Katie wasn't sure she really liked the idea, but they had assured her that she would never have any need to leave the castle so there was very little chance of her being discovered. So Katie had reluctantly agreed to learn magic.

"First thing's first!" Evangelina exclaimed. "We need to get you a wand. Nick, would you take Miss Bell down to the storage rooms where Minerva hid the wands."

"Most certainly! This way, Miss Bell!" the old ghost called jovially. Katie nervously followed the ghost into the dark basement below the classrooms.

"Why were all the wands hid down here?" Katie asked, more to herself than anyone as she smacked into a wooden beam for the third time and tried to comb thick cobwebs from her hair.
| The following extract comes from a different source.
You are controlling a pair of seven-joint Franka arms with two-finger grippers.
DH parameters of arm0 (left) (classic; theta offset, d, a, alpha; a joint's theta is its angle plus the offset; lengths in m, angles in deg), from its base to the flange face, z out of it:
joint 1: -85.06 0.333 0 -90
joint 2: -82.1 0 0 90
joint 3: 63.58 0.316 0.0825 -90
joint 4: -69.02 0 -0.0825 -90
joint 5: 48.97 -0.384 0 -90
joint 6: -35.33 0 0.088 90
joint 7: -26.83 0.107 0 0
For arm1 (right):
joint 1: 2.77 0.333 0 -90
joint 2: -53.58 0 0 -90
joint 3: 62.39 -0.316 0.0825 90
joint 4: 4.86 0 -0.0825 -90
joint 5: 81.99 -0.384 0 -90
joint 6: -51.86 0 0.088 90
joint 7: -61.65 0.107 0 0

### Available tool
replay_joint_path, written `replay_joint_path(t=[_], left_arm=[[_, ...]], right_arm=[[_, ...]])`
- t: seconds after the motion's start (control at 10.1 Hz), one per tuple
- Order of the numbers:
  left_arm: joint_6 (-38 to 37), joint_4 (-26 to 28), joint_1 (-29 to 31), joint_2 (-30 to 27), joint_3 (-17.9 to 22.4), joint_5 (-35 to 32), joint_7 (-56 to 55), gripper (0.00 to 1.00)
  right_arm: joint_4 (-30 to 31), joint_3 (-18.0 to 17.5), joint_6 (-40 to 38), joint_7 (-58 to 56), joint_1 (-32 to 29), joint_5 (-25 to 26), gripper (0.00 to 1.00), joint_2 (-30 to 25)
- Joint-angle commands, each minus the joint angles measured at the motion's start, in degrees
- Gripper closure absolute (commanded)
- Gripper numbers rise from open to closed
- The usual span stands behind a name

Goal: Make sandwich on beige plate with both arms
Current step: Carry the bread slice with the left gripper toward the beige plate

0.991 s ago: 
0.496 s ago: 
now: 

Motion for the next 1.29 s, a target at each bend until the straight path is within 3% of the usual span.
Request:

"To protect them from the Radicals," Nick replied easily. "Minerva didn't want those barbarians getting a hold of such valuable things as wands before the next generation of witches and wizards could be trained up."

"Oh."

Katie didn't say anything more until they entered a small chamber at the end of the cluttered hall. Rows and rows of long, narrow boxes extended out in every direction.

Nick muttered under his breath as the two of them stared at the mess of boxes. There was no sense of organization to any of it.

Katie took a cautious step forward and picked up a box. She blew the dust off before opening it. The wand inside was a warm red color about 10 inches in length. As she gripped the wand a pile of empty boxes beside her exploded into flames.

"I don't think that's the one for you," Nick coughed, staring at the smoldering pile of boxes. Katie nodded her agreement and quickly set it aside.

Three hours and 120 wands later, Katie was getting extremely irritated. Not a single one of the wands had been willing to work for her. Only 63 boxes remained to be tried, or so Nick said. Katie sighed, picked up the next wand and got another violent result.

All too quickly the pair had gone through every single wand in the basement and not one of them had worked for Katie. Now all that was left was to try making a wand.

Nick seemed nervous but Katie figured not much else could go wrong. The wand cores were labeled and placed in neat rows along the shelves above a workbench at the back corner of the room. Hundreds of wands shells lay in the boxes around her.

"What kind of wood were most of those wands?" Katie asked over her shoulder.

"Holly, ash, willow, maple, walnut, mahogany, birch, yew, and rosewood," Nick replied.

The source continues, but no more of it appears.